• [ABOUT THIS TASK]: Below is a listing; transcribe it exactly but without any images.
┌─ DATA BELOW
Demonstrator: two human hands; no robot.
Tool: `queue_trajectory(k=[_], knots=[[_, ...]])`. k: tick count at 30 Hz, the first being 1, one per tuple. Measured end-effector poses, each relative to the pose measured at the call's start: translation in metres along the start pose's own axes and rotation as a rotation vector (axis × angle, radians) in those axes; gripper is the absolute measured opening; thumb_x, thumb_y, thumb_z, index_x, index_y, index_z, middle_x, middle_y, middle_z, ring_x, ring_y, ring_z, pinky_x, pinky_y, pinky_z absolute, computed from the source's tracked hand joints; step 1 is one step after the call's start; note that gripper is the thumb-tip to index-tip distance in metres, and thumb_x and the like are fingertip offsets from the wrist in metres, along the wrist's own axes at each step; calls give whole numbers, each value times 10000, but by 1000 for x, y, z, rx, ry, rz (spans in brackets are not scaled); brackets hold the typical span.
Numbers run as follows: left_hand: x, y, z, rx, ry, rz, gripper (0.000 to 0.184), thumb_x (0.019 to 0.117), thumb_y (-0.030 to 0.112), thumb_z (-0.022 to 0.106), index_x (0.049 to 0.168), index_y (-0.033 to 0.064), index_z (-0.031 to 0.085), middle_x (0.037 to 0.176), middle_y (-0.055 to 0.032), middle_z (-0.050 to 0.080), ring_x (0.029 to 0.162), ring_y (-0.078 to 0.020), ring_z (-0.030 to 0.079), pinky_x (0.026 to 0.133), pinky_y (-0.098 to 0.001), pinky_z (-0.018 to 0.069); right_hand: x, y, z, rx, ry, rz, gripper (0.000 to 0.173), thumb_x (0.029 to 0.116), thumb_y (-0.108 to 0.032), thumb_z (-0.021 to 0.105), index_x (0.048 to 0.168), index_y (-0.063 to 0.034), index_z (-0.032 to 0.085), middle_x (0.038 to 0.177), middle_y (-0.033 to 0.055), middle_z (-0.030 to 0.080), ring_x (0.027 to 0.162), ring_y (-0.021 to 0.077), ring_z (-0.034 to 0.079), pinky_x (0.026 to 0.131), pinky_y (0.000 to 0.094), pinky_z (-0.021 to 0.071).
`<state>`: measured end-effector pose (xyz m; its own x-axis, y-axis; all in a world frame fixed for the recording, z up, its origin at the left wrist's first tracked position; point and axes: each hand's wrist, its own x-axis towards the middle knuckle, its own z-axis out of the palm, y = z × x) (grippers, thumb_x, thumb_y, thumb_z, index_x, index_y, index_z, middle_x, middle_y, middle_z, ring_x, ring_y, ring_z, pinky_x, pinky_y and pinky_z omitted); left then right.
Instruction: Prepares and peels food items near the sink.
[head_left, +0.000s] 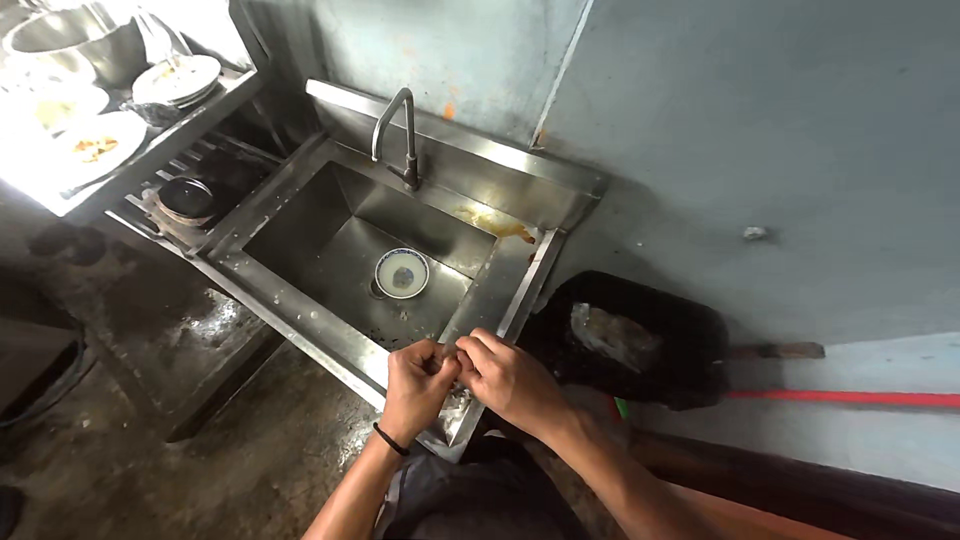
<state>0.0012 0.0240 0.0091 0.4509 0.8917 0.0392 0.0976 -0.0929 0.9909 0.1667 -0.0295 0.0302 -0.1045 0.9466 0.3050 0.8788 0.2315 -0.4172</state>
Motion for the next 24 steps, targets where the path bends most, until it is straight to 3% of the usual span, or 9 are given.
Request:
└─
• [WRITTEN REPLY]:
Demonstrator: two human hands; no robot.
Tool: `queue_trajectory(k=[_], knots=[[_, ...]])`. k: tick count at 30 Hz, the first being 1, one per tuple. Measured end-effector poses, each relative to the pose measured at the call's start: translation in metres along the start pose's own axes and rotation as a rotation vector (axis × angle, radians) in those axes; gripper is the absolute measured opening; thumb_x, thumb_y, thumb_z, index_x, index_y, index_z, middle_x, middle_y, middle_z, ring_x, ring_y, ring_z, pinky_x, pinky_y, pinky_z absolute, computed from the source's tracked hand joints; step 1 is one step after the call's start; note that gripper is the thumb-tip to index-tip distance in metres, and thumb_x and the like are fingertip offsets from the wrist in metres, along the wrist's own axes at each step; calls give whole numbers, each value times 10000, but by 1000 for x, y, z, rx, ry, rz (spans in brackets are not scaled); brackets hold the typical span.
Numbers run as follows: left_hand: x, y, z, rx, ry, rz, gripper (0.000 to 0.184), thumb_x (0.019 to 0.117), thumb_y (-0.030 to 0.112), thumb_z (-0.022 to 0.106), index_x (0.049 to 0.168), index_y (-0.033 to 0.064), index_z (-0.031 to 0.085), middle_x (0.037 to 0.176), middle_y (-0.055 to 0.032), middle_z (-0.050 to 0.080), ring_x (0.029 to 0.162), ring_y (-0.078 to 0.020), ring_z (-0.030 to 0.079), pinky_x (0.026 to 0.133), pinky_y (-0.098 to 0.001), pinky_z (-0.018 to 0.069); right_hand: x, y, z, rx, ry, rz, gripper (0.000 to 0.173), thumb_x (0.029 to 0.116), thumb_y (-0.108 to 0.032), thumb_z (-0.021 to 0.105), index_x (0.048 to 0.168), index_y (-0.063 to 0.034), index_z (-0.032 to 0.085), middle_x (0.038 to 0.177), middle_y (-0.033 to 0.055), middle_z (-0.030 to 0.080), ring_x (0.027 to 0.162), ring_y (-0.021 to 0.077), ring_z (-0.034 to 0.079), pinky_x (0.026 to 0.131), pinky_y (0.000 to 0.094), pinky_z (-0.021 to 0.071).
`<state>`: measured end-effector pose (xyz m; its own x-axis, y-axis; all in a world frame fixed for the recording, z up, its origin at the left wrist's first tracked position; point and axes: each hand's wrist, its own x-axis towards the middle knuckle, its own z-axis out of the palm, y = z × x) (grippers, thumb_x, thumb_y, thumb_z, index_x, index_y, index_z, middle_x, middle_y, middle_z, ring_x, ring_y, ring_z, pinky_x, pinky_y and pinky_z omitted); left then right.
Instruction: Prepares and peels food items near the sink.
[head_left, +0.000s] 
<state>0.0012 0.0240 0.0091 0.4509 0.8917 0.0392 0.0976 -0.0929 0.9909 0.1667 -0.0295 0.0302 -0.1045 0.9466 0.3050 0.8788 0.2315 -0.4172</state>
Motion for the next 24 steps, targets where the path bends most, until it is straight to 3% of the usual span, or 9 are given.
Request:

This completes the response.